» WHAT TO WORK ON:
Exact transcription, pictures omitted: reproduce the listing below.

══ DATA ══

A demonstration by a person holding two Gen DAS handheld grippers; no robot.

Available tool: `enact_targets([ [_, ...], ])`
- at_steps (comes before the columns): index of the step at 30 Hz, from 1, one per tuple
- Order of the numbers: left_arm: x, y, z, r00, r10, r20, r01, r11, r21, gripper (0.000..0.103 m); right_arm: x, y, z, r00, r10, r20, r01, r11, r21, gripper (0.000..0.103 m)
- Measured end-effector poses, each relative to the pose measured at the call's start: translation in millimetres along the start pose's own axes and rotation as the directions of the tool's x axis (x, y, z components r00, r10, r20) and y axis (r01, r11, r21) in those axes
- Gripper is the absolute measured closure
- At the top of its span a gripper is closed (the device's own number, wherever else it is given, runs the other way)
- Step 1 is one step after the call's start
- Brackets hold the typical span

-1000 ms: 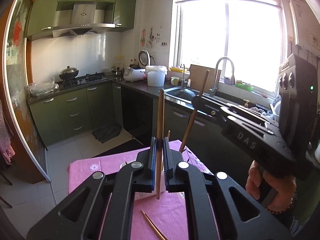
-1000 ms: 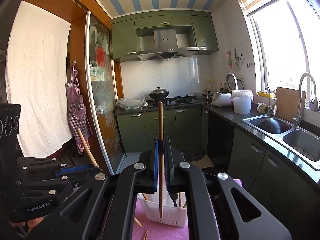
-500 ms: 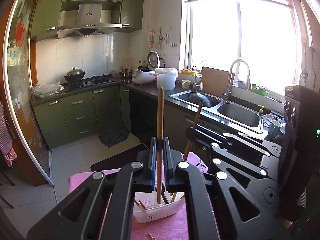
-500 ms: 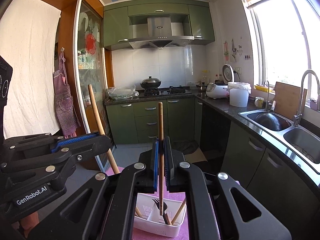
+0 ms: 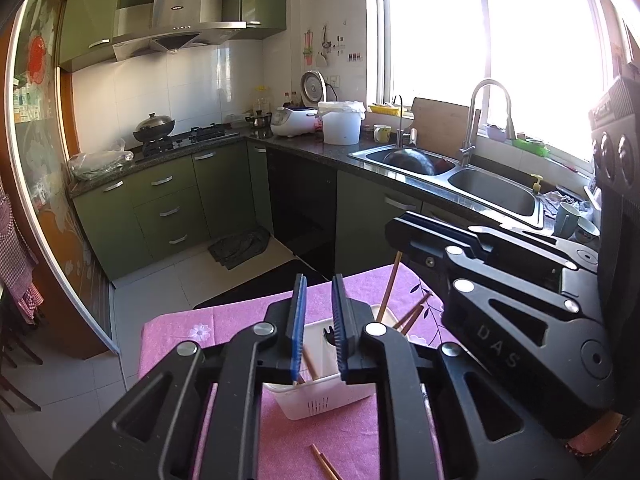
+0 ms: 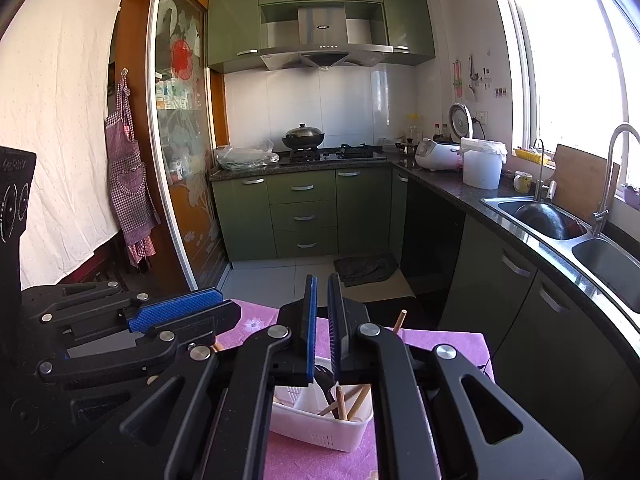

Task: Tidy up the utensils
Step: 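Lift both chopsticks over the white holder and drop them in, opening both grippers, then move both open grippers back over the last two chopsticks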

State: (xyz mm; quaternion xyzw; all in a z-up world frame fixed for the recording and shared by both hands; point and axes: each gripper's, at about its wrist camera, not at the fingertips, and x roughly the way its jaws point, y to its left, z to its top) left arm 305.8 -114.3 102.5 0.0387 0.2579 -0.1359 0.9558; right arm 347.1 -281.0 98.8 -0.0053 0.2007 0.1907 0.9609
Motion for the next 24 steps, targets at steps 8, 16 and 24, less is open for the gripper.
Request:
enact_targets([
  [8,-46.8,0.9,-5.5,0.999,-0.019,0.050,0.020,1.000,-0.019,0.081,-80.2,6.5,-13.1,0.995,0.024,0.097,-0.023,1.000,-0.009,0.096],
  [16,-49.4,0.0,-87.3,0.985,-0.053,-0.166,0.041,0.997,-0.073,0.077,-109.4,4.9,-112.3,0.996,0.026,-0.082,-0.024,0.999,0.023,0.085],
  [24,26.6,2.6,-190.8,0.875,-0.114,-0.471,0.011,0.976,-0.216,0.077,-82.9,-21.5,-210.0,0.958,-0.012,-0.287,0.049,0.991,0.122,0.083],
])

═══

» RESULT OF THIS TASK:
A demonstration by a person holding two Gen DAS handheld grippers; no robot.

Available tool: `enact_targets([ [_, ...], ])`
- at_steps (comes before the columns): index of the step at 30 Hz, from 1, one per tuple
- Order of the numbers: left_arm: x, y, z, r00, r10, r20, r01, r11, r21, gripper (0.000..0.103 m); right_arm: x, y, z, r00, r10, r20, r01, r11, r21, gripper (0.000..0.103 m)
- Measured end-effector poses, each relative to the pose measured at the call's start: translation in millimetres along the start pose's own axes and rotation as the directions of the tool's x axis (x, y, z components r00, r10, r20) and y axis (r01, r11, r21) in those axes
- Gripper is the absolute measured closure
- At the top of its span a gripper is closed (the device's own number, wherever else it is given, runs the other way)
- Step 1 is one step after the call's start
- Brackets hold the typical span

-1000 ms: 
-1000 ms: 
-500 ms: 
-500 ms: 
+0 ms: 
+0 ms: 

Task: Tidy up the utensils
Step: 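Lift both chopsticks over the white holder and drop them in, opening both grippers, then move both open grippers back over the last two chopsticks
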
State: (xyz mm; quaternion xyzw; all in a z-up world frame fixed for the recording and shared by both hands; point and axes: each gripper's, at about its wrist camera, not at the fingertips, and x roughly the way its jaws point, y to its left, z to its top) left arm 305.8 -114.3 102.5 0.0387 0.2579 -0.1359 0.9558; right arm 347.1 -281.0 98.8 -0.0053 0.2007 0.1907 0.9609
Motion for the next 24 steps, targets at steps 8, 16 and 24, less is open for the gripper.
Request:
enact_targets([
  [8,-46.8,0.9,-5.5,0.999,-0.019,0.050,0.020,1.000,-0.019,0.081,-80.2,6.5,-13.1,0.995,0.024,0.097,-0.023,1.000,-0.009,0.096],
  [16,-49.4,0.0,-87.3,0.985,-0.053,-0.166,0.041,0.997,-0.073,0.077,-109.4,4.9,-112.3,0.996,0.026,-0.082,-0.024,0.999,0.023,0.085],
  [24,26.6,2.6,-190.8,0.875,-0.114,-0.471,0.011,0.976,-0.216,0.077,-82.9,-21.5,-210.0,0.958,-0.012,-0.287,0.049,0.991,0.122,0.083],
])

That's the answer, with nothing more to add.